In reality, the country is openly run by US-backed convicted criminal, fugitive, and mass murderer, Thaksin Shinawatra, brother of current prime minister Yingluck Shinawatra (his sister), in a breathtaking display of banana republic-nepotism. Thaksin Shinawatra is not even located in Thailand, but rather spends his time divided between Dubai, Hong Kong, and Cambodia, where the current ruling regime flies out to meet him for meetings (herehere, and here). The New York Times even admits, in its article, "In Thailand, Power Comes With Help From Skype," that Thaksin Shinawatra, not the current "prime minister" Yingluck, his sister, runs the country from abroad via Skype phone calls (emphasis added):
Millions of people across the globe have cut the tethers to their offices, working remotely from home, airport lounges or just about anywhere they can get an Internet connection. But the political party governing Thailand has taken telecommuting into an altogether different realm. 
For the past year and a half, by the party’s own admission, the most important political decisions in this country of 65 million people have been made from abroad, by a former prime minister who has been in self-imposed exile since 2008 to escape corruption charges. 
Yingluck Shinawatra is clearly not the "elected leader" of anything and is merely the placeholder for her brother who, defacto, ran for office from abroad in 2011, and currently rules the country via mobile meetings and Skype calls. The campaign slogan in 2011 literally was, "Thaksin thinks, Puea Thai (his political party) does," indicating that his sister Yingluck, like her two predecessors, Somchai Wongsawat (Thaksin's brother-in-law), and  Samak Sundaravej (who literally declared he was Thaksin's proxy to TIME), is merely filling a superficial role.

This overt display of illegitimacy is not currently being disclosed to the public by the Western media as anti-regime protesters struggle to oust this illegitimate, cartoonishly criminal regime from power.


Image: As mentioned in a myriad of foreign media publications, Thaksin's proxy party ran with the slogan, "Thaksin thinks, Peua Thai does." As Peua Thai faces charges that a convicted criminal was directly involved in their election campaign, many of the exhibits used against them in court will be of their own design and impossible to deny.

....

The campaign slogan in 2011 literally was, "Thaksin thinks, Puea Thai (his political party) does," indicating that his sister Yingluck, like her two predecessors, Somchai Wongsawat (Thaksin's brother-in-law), and  Samak Sundaravej (who literally declared he was Thaksin's proxy to TIME), is merely filling a superficial role.

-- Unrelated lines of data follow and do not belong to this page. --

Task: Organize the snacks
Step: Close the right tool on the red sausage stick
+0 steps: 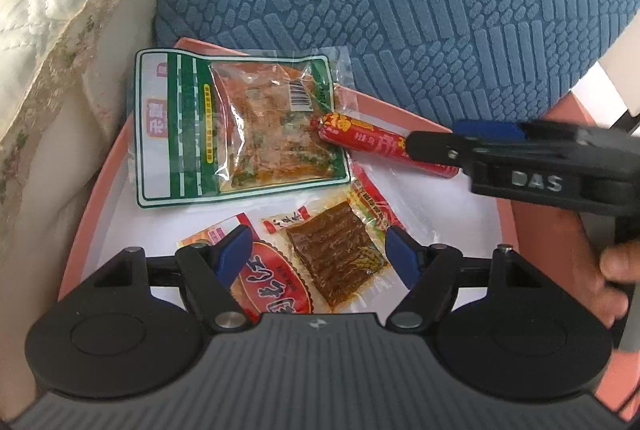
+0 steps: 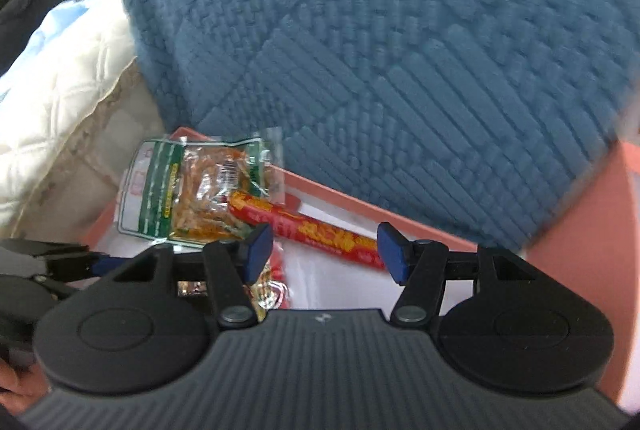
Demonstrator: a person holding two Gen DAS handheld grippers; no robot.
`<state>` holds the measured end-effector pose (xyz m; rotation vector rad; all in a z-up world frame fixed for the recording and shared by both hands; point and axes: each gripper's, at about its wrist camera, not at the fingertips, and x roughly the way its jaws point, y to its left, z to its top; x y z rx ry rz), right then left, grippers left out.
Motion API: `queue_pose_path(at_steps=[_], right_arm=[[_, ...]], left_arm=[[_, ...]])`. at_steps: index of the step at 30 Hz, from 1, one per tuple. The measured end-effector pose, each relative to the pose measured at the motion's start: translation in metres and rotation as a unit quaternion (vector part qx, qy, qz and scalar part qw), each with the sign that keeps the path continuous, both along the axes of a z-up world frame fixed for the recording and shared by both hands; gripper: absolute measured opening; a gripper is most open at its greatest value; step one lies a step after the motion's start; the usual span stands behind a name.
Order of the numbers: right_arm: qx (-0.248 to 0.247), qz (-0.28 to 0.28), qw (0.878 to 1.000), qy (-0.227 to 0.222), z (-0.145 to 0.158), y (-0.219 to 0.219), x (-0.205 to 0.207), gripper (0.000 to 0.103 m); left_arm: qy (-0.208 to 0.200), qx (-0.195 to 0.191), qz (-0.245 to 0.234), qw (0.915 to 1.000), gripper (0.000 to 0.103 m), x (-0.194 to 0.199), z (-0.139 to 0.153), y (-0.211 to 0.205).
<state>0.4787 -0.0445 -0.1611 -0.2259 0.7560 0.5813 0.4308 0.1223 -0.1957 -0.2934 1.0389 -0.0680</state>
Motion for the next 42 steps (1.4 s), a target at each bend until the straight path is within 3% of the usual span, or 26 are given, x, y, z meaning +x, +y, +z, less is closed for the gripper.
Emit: queue_pose_path(at_steps=[7,13,18,20,27,32,36,42], right_arm=[[-0.063,0.033,0.997,-0.004,-0.014,0.019,0.019,0.06],[-0.077,0.056,0.995,-0.012,-0.024,0.03,0.016,0.071],[-0.116,0.053,0.992,-0.003,-0.043,0.037,0.017,0.069],[-0.102,0.037,0.994,0.007,-0.044,0.034,0.022,0.068],[-0.09,0.023,0.996,0.008,-0.04,0.026,0.025,0.043],[-0.058,0.01,0.998,0.007,-0.015,0.004,0.017,0.025],[-0.029,-0.007,1.0,0.01,-0.003,-0.009,0.017,0.024],[0.015,-0.022,1.0,0.017,0.014,-0.028,0.008,0.024]], left_arm=[[0.004,0.025,-0.031,0.9992,0.081,0.001,-0.001,-0.013],[0.009,0.04,-0.054,0.9977,0.088,0.002,-0.003,-0.023],[0.009,0.053,-0.07,0.9961,0.09,0.0,-0.007,-0.031],[0.011,0.051,-0.07,0.9962,0.09,-0.001,-0.009,-0.03],[0.015,0.051,-0.071,0.9961,0.092,-0.001,-0.01,-0.03],[0.015,0.062,-0.081,0.9946,0.096,0.0,-0.011,-0.038],[0.016,0.078,-0.116,0.99,0.101,0.0,-0.013,-0.054],[0.003,0.173,-0.165,0.9711,0.103,-0.006,-0.022,-0.086]])
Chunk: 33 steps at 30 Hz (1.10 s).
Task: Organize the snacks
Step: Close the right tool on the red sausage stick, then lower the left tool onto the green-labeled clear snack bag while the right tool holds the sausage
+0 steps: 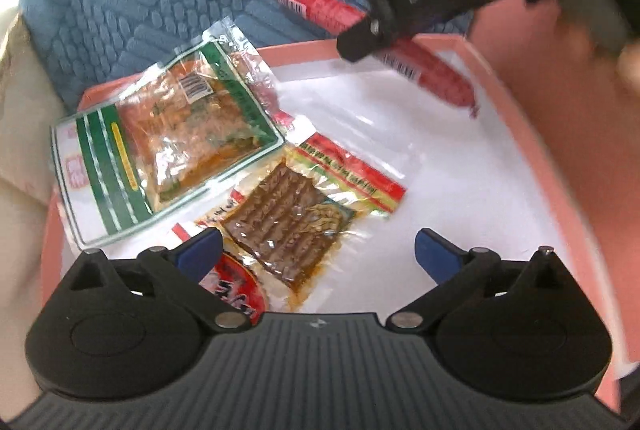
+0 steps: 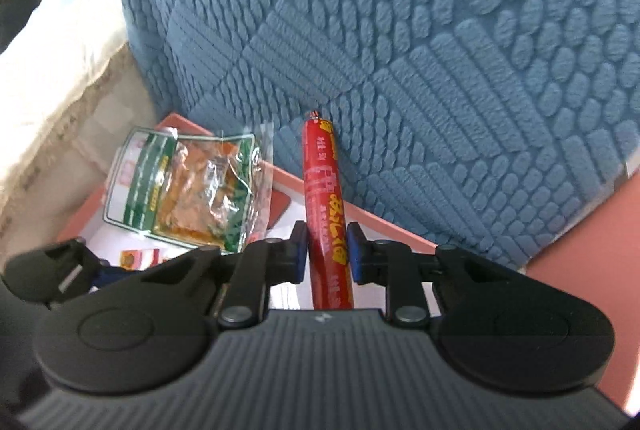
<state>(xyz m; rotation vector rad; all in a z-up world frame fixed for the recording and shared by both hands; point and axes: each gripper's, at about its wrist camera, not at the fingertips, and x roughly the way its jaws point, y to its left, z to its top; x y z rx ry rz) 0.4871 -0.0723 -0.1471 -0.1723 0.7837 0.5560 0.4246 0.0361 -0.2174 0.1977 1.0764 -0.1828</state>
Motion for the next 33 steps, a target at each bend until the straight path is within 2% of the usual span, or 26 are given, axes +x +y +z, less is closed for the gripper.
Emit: queue_pose_path(at_steps=[3,9,15,17,21,22,23,25,27,29,30,31,33], right_arm=[[0.031,-0.011,0.999,0.017,0.0,-0.012,0.001,0.024],[0.06,-0.036,0.997,0.036,0.0,-0.02,0.0,0.024],[0.076,-0.04,0.995,0.049,-0.005,-0.024,-0.004,0.024],[0.082,-0.042,0.995,0.049,-0.003,-0.028,-0.005,0.024],[0.088,-0.045,0.994,0.046,0.0,-0.031,-0.008,0.024],[0.089,-0.046,0.994,0.046,0.0,-0.031,-0.009,0.024],[0.093,-0.046,0.993,0.049,0.0,-0.032,-0.01,0.024],[0.094,-0.046,0.993,0.05,0.0,-0.033,-0.013,0.024],[0.089,-0.049,0.994,0.045,0.0,-0.032,-0.017,0.024],[0.084,-0.055,0.994,0.041,-0.001,-0.032,-0.02,0.024],[0.084,-0.058,0.994,0.041,-0.002,-0.032,-0.022,0.024],[0.086,-0.062,0.993,0.044,-0.003,-0.031,-0.023,0.024],[0.09,-0.065,0.993,0.05,-0.006,-0.03,-0.027,0.024]], left_arm=[[-0.005,-0.007,0.008,0.9999,0.103,0.001,0.0,0.0],[-0.011,-0.014,0.007,0.9998,0.103,0.005,0.002,0.001],[-0.022,-0.016,0.027,0.9993,0.088,0.005,0.008,0.015],[-0.027,-0.017,0.035,0.9989,0.08,0.007,0.011,0.022],[-0.031,-0.02,0.045,0.9983,0.073,0.008,0.017,0.03],[-0.032,-0.023,0.05,0.998,0.069,0.009,0.019,0.031],[-0.034,-0.025,0.059,0.9974,0.059,0.011,0.019,0.036],[-0.035,-0.033,0.078,0.9958,0.057,0.013,0.024,0.045],[-0.036,-0.042,0.094,0.994,0.041,0.016,0.027,0.051],[-0.037,-0.056,0.11,0.9916,0.029,0.014,0.032,0.057],[-0.038,-0.059,0.118,0.9906,0.012,0.013,0.034,0.06],[-0.039,-0.058,0.125,0.9897,0.0,0.012,0.036,0.061],[-0.031,-0.076,0.14,0.9867,0.0,0.012,0.037,0.069]])
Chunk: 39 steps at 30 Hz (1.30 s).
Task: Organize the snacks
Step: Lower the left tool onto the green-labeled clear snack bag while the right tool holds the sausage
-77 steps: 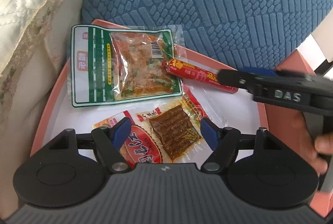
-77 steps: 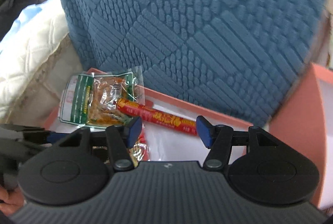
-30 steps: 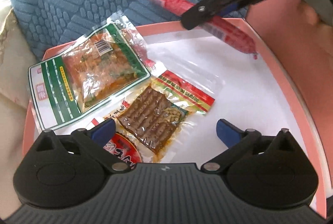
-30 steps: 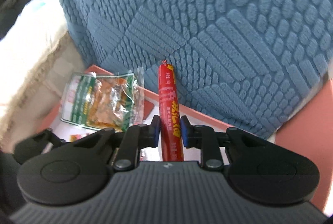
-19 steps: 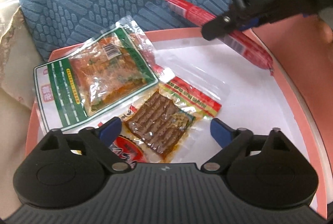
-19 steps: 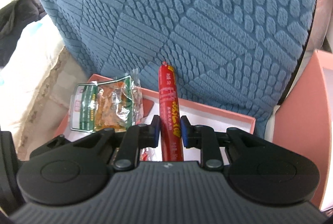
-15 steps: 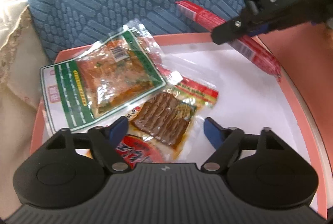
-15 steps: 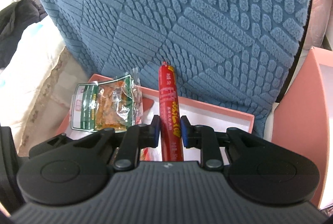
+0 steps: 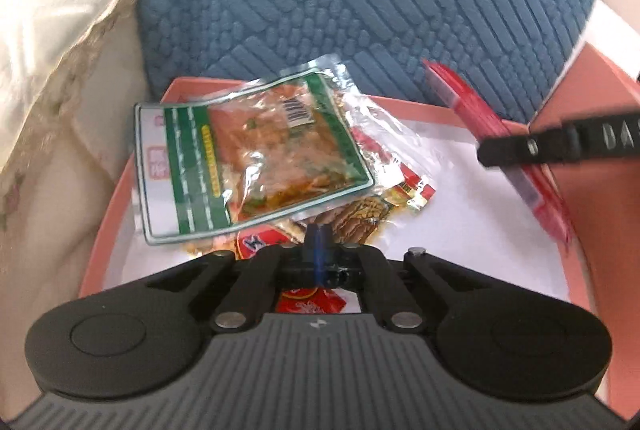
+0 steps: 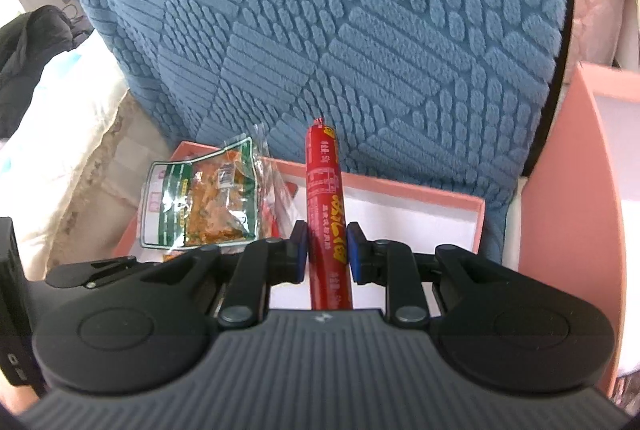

Of course, this violates all semblances of a legitimate government. That Reuters itself admits Thaksin Shinawatra's supporters are mainly impoverished rice farmers drawn exclusively from Thailand's northeastern provinces, indicates a corrupt political machine that has attached itself parasitically to a manipulated voting bloc. That these voters continue to vote in a convicted criminal (Thaksin) who is ineligible to run for office, exposes the current regime as illegitimate and calls into question both the motives of Western news agencies who continue to call the government "democratically elected," and the qualifications of the electorate itself. 

As unrest continues, it is essential that observers understand the true context within which anti-regime protesters are fighting, and what is at stake for a country whose future may end up left in the hands of a convicted criminal and his extensive Western sponsors.

Meanwhile, Thaksin Shinawatra's paid lobbyist, Robert Amsterdam, recently gave an interview to Australia's ABC stating that the current battle is between his client Thaksin, and Thailand's revered monarchy, admitting what many knew all along, that Thaksin Shinawatra and his Peua Thai government plan to subvert and ultimately replace Thailand's ancient institution with a dictatorship in the service of the foreign powers that have sponsored it.